## What needs to be done
After locating the line with "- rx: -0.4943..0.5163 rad" below, output it and each following line exactly, stopping after the line with "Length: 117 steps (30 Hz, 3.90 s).". No pictures.

## Dataset excerpt
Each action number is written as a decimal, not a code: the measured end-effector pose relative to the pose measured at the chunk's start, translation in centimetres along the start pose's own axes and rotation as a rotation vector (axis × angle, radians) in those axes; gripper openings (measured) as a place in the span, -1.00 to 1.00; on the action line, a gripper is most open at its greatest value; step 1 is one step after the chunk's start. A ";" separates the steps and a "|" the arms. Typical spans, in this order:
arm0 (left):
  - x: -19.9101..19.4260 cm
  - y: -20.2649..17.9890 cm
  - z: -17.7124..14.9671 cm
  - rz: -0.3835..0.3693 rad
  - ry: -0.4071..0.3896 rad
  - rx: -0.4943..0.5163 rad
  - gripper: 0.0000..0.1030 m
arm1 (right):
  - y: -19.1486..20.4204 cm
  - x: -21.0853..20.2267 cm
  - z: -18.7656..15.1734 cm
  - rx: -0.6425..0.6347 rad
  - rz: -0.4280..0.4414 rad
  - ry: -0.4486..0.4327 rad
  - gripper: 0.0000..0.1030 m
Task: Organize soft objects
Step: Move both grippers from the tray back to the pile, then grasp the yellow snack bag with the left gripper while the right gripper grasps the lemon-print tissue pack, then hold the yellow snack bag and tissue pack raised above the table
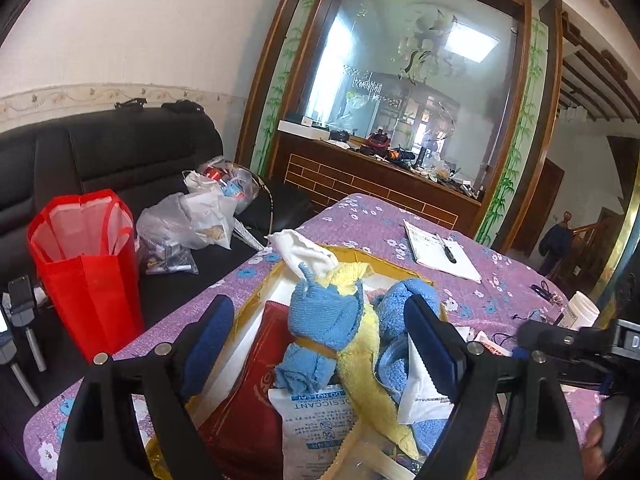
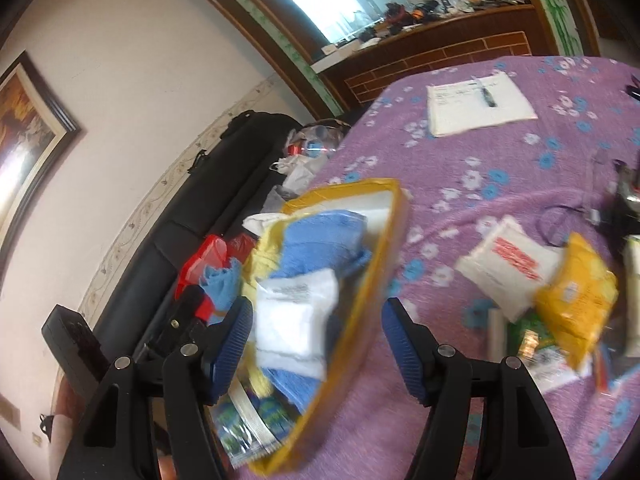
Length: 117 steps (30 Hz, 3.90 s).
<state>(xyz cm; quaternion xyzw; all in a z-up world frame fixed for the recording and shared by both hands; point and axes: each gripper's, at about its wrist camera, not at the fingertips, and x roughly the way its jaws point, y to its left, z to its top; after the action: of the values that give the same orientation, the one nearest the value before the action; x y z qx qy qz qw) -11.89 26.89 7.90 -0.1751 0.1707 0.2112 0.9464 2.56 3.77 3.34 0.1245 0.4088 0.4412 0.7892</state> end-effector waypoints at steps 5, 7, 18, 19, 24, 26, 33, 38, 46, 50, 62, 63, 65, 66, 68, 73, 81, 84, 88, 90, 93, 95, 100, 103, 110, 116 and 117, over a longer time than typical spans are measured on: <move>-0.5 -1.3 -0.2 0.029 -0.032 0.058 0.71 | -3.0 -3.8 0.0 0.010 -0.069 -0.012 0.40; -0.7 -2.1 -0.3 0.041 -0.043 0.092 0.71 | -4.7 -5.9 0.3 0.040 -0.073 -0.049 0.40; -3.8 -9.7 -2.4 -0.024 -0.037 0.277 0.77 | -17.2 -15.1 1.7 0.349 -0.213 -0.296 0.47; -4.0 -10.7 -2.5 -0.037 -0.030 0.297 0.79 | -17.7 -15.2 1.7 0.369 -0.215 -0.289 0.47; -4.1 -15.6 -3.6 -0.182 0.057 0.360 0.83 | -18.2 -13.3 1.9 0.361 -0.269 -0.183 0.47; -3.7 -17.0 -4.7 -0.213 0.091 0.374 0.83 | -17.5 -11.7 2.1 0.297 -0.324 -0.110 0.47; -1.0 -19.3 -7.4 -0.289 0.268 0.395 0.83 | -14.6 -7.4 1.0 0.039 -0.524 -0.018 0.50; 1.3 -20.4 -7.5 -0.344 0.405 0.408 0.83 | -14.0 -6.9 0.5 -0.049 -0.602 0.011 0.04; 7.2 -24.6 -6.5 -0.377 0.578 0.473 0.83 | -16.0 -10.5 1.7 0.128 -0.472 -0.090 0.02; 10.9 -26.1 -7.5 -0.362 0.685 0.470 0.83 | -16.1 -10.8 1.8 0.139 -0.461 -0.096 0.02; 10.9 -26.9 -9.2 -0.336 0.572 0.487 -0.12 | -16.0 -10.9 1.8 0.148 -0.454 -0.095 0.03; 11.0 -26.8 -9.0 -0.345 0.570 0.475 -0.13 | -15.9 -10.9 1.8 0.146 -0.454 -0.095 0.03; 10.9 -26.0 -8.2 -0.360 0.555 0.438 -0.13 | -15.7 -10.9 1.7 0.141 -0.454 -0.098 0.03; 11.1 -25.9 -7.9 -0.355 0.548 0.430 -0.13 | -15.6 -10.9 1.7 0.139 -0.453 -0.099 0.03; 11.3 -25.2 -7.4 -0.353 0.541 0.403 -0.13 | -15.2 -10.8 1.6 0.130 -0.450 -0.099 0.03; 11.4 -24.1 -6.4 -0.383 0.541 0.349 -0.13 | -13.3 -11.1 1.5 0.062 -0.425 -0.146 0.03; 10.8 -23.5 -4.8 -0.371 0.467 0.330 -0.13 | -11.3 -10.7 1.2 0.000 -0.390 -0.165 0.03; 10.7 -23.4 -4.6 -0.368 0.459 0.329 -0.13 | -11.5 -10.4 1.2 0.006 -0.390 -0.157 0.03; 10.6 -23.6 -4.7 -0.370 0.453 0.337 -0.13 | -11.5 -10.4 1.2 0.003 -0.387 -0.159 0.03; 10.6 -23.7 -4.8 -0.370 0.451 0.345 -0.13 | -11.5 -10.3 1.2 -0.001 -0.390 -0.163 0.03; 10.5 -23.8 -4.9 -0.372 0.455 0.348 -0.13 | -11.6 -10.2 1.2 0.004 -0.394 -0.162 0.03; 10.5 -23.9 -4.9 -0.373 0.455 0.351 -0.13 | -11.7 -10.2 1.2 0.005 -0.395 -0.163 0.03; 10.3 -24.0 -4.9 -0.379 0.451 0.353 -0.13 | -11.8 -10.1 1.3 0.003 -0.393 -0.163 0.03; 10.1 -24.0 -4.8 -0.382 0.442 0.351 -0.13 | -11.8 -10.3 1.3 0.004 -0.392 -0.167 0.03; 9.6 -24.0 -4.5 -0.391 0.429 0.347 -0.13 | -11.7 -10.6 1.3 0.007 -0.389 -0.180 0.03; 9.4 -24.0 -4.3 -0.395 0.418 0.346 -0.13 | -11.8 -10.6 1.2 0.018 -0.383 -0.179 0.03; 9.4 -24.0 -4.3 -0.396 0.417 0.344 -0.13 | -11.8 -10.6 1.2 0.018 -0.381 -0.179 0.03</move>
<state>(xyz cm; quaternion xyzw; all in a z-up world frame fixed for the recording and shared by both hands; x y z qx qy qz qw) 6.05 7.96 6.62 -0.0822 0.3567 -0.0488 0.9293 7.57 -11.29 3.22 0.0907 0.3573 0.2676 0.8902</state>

## Your response
  - rx: -0.4943..0.5163 rad
  - gripper: 0.0000..0.1030 m
arm1 (right):
  - y: -19.1486..20.4204 cm
  - x: -21.0853..20.2267 cm
  - z: -18.7656..15.1734 cm
  - rx: -0.6425..0.6347 rad
  - rz: -0.4280..0.4414 rad
  - ry: -0.4486..0.4327 rad
  - gripper: 0.0000..0.1030 m
Task: Organize soft objects
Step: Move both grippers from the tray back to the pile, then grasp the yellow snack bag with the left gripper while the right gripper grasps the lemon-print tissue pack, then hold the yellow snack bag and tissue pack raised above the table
Length: 117 steps (30 Hz, 3.90 s).

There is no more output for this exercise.